A single number is the whole answer: the tally of lines in the data below that include the word "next".

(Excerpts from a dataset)
----
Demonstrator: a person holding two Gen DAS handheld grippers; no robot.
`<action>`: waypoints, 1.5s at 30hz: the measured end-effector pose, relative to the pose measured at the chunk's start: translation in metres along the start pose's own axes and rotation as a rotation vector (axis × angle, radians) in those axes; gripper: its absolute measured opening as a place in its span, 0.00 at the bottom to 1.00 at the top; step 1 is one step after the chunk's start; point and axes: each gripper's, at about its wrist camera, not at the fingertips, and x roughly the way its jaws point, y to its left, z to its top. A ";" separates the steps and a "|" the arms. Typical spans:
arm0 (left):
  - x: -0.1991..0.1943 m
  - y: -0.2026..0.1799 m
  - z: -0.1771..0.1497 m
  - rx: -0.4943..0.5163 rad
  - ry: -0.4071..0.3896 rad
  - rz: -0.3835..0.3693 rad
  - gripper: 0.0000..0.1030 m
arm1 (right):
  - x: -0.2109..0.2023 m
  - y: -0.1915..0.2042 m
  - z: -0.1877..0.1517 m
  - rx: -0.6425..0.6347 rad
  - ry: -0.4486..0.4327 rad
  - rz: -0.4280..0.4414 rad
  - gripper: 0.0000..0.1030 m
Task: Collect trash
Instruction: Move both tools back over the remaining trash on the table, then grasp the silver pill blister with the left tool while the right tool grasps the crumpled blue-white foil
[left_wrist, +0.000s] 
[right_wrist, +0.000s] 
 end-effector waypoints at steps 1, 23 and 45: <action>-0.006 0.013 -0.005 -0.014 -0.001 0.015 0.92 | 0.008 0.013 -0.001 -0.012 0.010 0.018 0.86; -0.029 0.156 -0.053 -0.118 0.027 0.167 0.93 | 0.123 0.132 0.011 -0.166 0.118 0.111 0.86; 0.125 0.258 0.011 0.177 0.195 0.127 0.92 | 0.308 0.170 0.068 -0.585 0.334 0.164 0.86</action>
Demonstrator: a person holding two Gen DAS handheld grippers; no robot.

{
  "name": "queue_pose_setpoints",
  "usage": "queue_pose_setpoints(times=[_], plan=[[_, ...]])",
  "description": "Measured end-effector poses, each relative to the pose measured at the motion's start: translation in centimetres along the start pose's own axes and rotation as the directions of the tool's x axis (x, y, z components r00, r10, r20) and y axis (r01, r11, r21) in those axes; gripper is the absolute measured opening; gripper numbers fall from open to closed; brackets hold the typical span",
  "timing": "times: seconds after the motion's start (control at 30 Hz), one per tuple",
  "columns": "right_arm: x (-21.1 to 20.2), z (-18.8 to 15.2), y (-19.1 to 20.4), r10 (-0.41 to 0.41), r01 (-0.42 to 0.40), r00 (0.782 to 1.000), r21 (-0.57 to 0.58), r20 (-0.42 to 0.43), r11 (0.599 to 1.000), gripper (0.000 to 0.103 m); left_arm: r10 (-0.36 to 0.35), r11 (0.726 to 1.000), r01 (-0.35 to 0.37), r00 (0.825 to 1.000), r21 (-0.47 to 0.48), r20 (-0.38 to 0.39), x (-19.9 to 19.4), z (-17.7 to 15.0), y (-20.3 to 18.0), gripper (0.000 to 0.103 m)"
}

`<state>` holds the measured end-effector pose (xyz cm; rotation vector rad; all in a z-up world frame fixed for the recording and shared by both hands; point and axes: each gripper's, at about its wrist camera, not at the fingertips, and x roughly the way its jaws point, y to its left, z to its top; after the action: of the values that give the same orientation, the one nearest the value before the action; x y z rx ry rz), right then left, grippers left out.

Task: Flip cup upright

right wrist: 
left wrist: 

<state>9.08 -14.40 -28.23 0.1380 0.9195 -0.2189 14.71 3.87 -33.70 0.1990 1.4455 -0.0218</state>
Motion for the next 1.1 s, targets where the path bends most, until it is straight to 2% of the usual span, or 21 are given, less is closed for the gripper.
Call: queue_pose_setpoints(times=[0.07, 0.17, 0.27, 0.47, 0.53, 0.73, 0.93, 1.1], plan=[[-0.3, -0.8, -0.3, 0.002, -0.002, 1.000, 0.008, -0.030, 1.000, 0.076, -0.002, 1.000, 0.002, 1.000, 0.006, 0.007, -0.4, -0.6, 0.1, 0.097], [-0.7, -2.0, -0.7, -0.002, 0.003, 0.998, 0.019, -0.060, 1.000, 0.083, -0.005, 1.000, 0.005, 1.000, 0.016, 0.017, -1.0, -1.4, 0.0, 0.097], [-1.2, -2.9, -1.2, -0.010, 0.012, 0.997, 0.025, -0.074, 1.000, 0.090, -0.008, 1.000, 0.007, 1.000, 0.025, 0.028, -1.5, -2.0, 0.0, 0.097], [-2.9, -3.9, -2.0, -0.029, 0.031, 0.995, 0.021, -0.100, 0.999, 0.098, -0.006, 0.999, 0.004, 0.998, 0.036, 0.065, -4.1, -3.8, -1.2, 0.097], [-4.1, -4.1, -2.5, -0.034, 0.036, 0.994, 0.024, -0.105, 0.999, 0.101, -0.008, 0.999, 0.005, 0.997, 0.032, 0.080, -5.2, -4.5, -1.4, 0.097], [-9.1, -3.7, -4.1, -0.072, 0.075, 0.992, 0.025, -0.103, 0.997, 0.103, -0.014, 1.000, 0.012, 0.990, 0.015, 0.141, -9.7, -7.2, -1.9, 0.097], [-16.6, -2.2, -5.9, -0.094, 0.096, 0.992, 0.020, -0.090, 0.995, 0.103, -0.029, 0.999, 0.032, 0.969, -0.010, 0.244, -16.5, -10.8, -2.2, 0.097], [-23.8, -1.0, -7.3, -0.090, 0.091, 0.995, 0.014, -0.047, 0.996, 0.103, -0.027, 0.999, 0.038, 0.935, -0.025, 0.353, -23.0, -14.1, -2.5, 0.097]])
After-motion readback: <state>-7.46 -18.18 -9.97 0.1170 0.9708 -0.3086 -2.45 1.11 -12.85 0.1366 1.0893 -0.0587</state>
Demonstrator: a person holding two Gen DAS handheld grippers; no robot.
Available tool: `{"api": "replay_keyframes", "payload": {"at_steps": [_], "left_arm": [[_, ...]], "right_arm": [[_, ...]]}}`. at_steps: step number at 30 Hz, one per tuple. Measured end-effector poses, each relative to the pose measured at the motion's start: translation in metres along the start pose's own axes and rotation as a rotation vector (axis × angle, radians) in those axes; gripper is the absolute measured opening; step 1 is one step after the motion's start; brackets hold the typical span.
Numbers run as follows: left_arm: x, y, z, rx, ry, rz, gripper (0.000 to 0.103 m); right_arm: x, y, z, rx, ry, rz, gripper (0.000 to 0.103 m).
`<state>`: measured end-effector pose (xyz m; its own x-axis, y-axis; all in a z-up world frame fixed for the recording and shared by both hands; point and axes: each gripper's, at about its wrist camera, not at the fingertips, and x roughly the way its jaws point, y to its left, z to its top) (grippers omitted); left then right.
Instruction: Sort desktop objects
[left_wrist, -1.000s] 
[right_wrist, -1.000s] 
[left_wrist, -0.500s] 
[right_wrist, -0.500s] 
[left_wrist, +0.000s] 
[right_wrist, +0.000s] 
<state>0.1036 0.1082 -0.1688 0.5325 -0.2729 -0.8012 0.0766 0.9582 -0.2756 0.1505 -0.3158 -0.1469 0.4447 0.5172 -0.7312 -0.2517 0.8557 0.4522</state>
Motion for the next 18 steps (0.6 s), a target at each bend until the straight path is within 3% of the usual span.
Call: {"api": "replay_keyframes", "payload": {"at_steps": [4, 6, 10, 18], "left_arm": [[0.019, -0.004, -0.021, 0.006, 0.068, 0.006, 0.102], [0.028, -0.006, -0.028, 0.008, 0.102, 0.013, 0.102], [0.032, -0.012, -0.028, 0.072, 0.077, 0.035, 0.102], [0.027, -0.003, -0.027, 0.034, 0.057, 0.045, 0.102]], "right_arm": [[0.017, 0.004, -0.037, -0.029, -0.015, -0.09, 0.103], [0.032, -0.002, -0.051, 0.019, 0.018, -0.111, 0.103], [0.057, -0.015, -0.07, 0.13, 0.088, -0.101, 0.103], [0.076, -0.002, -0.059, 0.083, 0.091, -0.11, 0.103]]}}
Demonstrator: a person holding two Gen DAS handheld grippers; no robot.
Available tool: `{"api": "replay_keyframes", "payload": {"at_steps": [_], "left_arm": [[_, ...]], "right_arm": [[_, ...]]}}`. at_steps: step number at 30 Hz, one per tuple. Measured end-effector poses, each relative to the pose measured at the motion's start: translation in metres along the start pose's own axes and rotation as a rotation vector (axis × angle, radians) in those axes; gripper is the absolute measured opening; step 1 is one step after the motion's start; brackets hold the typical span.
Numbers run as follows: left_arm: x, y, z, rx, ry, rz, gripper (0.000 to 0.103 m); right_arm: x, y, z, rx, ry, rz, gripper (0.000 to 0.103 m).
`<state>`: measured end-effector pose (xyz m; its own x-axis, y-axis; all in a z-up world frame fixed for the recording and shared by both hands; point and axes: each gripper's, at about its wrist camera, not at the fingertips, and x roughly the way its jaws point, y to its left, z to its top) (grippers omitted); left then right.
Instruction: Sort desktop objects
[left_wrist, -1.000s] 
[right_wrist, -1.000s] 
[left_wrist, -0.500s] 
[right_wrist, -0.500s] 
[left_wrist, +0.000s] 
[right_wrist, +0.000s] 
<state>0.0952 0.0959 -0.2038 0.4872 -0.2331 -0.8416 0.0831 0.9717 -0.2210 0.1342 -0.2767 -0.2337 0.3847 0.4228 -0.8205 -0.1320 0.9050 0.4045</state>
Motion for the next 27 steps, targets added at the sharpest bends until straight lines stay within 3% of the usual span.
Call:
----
=== Task output ===
3